Records from a dataset

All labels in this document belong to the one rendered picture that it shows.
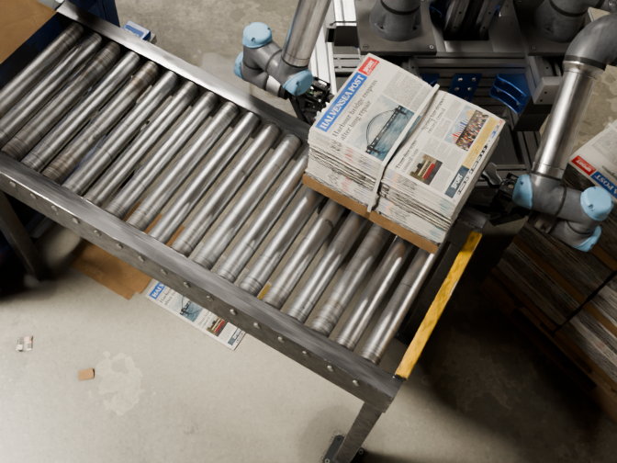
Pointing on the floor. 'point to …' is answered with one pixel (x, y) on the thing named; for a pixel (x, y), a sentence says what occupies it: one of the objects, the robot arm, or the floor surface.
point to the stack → (582, 271)
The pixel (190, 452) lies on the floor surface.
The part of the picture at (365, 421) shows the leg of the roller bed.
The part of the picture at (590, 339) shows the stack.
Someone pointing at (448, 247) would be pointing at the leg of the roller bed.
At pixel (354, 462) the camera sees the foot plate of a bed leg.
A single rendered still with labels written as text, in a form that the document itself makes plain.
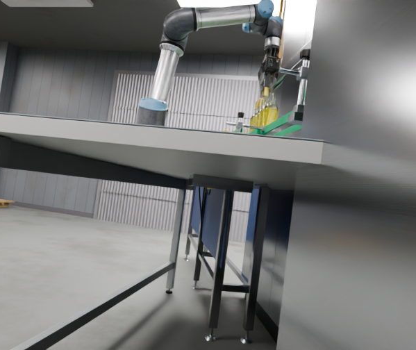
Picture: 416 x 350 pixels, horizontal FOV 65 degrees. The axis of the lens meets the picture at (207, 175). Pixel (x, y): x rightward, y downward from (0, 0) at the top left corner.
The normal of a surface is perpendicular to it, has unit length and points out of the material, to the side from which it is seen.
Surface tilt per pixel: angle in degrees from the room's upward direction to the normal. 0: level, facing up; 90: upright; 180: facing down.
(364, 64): 90
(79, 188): 90
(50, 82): 90
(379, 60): 90
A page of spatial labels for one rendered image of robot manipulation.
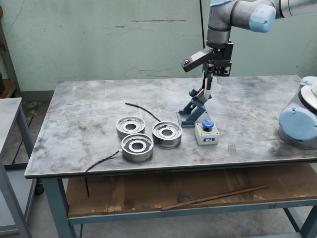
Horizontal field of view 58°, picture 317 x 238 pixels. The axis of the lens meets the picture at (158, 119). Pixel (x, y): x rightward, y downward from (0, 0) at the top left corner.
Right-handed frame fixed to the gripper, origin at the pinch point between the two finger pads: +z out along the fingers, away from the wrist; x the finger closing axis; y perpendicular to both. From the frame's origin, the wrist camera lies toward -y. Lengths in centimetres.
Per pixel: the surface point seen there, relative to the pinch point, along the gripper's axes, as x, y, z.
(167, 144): -16.8, -14.8, 9.8
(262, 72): 154, 96, 68
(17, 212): -6, -80, 58
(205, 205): -21.2, 0.9, 37.7
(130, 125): -5.8, -27.2, 9.7
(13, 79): 140, -132, 66
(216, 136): -15.3, 2.2, 8.2
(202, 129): -12.3, -2.0, 7.4
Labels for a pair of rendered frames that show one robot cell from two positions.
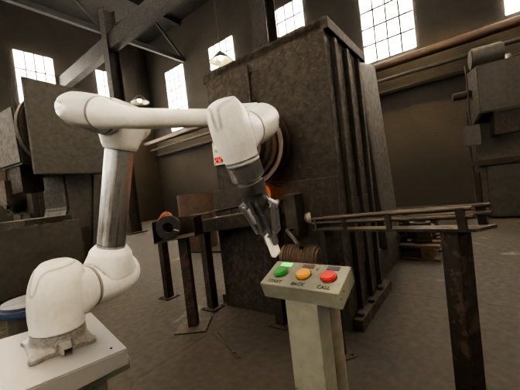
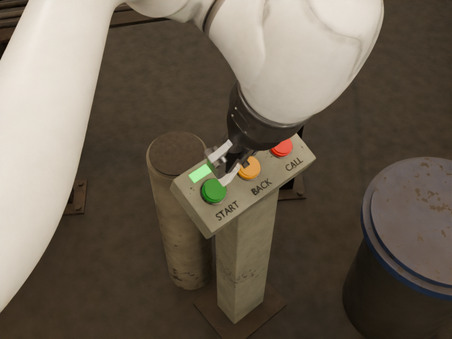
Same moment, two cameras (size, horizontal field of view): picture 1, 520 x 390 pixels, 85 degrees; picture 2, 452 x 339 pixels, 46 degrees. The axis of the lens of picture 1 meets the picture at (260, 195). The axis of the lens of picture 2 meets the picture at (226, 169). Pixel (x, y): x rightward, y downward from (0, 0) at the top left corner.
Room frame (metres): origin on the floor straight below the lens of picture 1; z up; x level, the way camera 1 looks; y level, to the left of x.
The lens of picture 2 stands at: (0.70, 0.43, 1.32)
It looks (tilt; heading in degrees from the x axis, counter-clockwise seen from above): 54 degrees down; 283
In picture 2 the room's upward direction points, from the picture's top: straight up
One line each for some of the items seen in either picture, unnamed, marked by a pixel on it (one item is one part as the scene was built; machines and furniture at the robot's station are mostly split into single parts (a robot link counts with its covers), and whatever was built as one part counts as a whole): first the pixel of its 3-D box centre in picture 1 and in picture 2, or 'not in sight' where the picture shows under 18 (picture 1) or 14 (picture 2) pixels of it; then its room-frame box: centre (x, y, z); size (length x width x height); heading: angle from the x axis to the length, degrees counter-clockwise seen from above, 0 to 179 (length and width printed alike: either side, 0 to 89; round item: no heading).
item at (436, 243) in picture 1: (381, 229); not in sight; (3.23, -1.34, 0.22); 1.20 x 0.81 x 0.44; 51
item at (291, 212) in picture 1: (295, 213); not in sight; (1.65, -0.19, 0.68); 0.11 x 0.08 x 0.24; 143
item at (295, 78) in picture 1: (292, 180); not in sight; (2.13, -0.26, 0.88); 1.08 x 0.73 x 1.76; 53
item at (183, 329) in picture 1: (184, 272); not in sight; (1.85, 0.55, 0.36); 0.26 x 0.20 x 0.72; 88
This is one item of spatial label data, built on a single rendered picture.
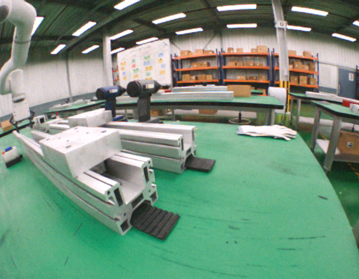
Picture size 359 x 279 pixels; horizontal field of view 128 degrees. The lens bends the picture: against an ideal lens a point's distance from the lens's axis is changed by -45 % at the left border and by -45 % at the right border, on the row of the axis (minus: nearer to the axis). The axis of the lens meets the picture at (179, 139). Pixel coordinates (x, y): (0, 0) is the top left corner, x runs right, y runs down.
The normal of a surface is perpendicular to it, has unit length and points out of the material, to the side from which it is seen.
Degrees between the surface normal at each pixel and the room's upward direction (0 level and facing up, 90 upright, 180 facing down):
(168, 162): 90
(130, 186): 0
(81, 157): 90
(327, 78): 90
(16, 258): 0
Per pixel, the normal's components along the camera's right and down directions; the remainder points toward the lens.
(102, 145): 0.89, 0.10
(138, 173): -0.44, 0.33
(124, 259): -0.07, -0.94
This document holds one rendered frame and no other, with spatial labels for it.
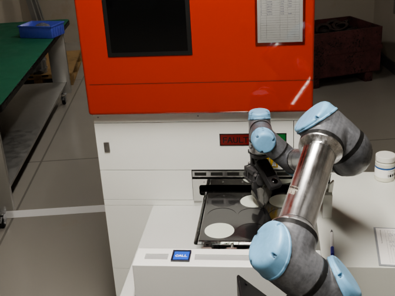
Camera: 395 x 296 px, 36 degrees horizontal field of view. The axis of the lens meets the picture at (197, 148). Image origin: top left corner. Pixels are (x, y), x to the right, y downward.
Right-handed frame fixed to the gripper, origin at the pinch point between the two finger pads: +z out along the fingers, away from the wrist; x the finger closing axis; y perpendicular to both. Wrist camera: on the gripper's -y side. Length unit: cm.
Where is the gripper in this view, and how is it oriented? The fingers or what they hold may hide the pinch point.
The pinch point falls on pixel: (264, 205)
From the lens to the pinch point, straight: 218.3
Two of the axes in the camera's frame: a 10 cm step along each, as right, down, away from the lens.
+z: 0.6, 9.2, 3.9
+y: -4.7, -3.2, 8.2
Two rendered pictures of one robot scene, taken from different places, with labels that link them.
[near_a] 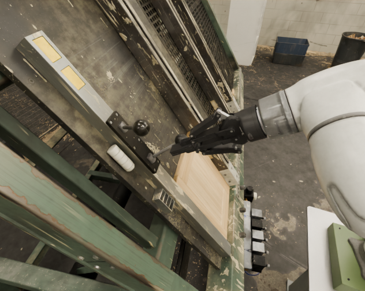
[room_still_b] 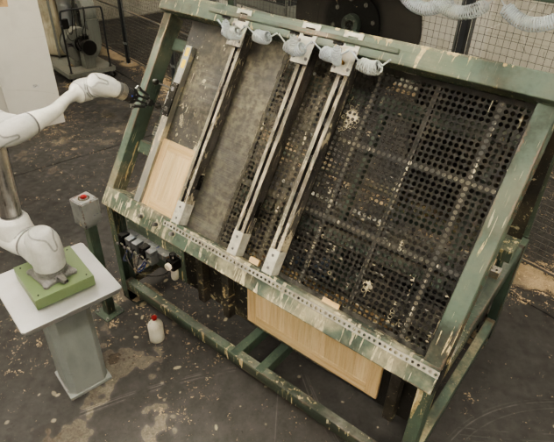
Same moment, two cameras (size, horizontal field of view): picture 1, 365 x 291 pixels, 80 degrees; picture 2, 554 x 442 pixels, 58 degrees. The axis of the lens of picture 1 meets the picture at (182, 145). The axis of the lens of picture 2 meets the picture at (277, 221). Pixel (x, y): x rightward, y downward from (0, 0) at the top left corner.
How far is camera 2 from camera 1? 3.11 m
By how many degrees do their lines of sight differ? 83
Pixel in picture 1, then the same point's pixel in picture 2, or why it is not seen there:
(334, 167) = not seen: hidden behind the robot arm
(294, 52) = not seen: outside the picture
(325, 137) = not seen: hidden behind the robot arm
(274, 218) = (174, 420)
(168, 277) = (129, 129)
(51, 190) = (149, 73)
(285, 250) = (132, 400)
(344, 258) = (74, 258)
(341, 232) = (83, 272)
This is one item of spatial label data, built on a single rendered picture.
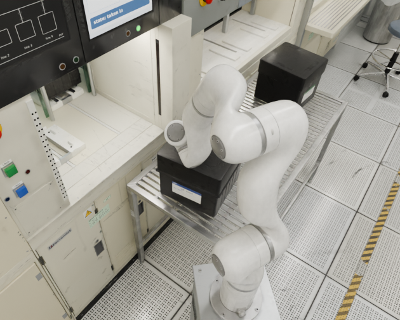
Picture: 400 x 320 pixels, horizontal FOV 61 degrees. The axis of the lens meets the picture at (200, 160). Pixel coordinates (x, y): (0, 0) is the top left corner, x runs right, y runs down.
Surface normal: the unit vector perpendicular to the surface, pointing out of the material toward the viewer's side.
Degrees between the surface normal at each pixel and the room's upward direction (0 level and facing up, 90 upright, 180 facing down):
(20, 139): 90
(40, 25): 90
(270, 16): 90
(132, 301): 0
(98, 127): 0
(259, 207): 82
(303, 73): 0
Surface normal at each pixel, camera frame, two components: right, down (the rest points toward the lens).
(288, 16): -0.59, 0.57
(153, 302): 0.06, -0.68
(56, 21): 0.81, 0.46
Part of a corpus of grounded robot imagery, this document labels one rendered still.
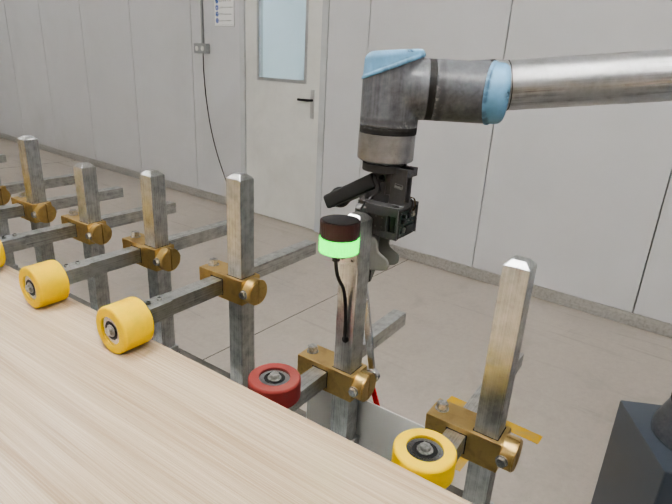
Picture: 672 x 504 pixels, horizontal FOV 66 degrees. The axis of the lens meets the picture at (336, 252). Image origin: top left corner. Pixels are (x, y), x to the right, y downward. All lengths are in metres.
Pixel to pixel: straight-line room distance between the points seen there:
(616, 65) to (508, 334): 0.50
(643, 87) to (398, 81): 0.43
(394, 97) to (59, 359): 0.65
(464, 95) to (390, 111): 0.11
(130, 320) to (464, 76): 0.62
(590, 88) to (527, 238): 2.56
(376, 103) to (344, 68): 3.27
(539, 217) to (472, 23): 1.26
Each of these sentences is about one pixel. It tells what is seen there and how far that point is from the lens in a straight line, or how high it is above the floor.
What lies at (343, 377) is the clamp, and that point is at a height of 0.86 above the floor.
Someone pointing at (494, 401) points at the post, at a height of 0.93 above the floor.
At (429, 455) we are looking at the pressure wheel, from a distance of 0.70.
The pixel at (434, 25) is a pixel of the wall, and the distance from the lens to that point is 3.68.
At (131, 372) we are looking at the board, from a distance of 0.86.
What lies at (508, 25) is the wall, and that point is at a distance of 3.48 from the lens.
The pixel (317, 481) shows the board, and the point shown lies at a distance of 0.65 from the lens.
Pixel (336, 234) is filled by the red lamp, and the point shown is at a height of 1.13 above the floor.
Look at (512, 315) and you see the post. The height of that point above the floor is 1.06.
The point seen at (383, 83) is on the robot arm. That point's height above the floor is 1.33.
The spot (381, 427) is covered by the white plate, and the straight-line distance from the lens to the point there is 0.96.
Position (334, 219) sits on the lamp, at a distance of 0.75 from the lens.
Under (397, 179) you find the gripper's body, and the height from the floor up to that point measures 1.19.
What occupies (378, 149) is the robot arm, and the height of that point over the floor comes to 1.24.
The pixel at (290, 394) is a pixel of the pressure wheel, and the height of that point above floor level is 0.90.
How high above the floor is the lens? 1.36
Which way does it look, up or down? 20 degrees down
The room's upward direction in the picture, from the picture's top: 3 degrees clockwise
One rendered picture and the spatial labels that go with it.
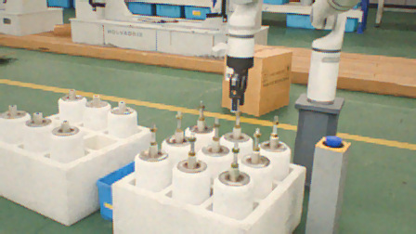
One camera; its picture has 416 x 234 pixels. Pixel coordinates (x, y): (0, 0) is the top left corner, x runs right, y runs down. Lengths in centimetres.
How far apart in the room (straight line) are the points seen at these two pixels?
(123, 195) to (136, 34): 239
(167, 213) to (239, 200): 19
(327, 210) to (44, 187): 79
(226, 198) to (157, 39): 245
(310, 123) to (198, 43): 184
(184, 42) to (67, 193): 213
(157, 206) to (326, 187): 42
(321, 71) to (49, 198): 91
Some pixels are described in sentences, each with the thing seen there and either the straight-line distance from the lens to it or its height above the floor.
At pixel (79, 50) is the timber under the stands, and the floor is 4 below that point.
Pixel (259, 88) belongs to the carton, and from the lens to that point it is 227.
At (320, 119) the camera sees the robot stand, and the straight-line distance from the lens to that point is 154.
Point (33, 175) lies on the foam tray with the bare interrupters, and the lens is 144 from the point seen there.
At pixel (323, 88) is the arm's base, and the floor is 35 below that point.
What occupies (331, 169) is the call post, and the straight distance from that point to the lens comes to 116.
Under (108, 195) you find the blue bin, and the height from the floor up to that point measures 9.
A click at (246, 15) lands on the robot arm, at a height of 60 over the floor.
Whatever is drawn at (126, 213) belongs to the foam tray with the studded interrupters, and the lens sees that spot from 122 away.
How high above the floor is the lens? 73
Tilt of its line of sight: 19 degrees down
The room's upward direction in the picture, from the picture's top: 2 degrees clockwise

DIRECTIONS FOR THIS TASK
Give back only the lines from the one containing "Whatever is drawn" through the final line of the entries above, exactly as written, both included.

SOLUTION TO THE EXERCISE
Whatever is drawn at (126, 213) belongs to the foam tray with the studded interrupters, and the lens sees that spot from 122 away.
How high above the floor is the lens? 73
Tilt of its line of sight: 19 degrees down
The room's upward direction in the picture, from the picture's top: 2 degrees clockwise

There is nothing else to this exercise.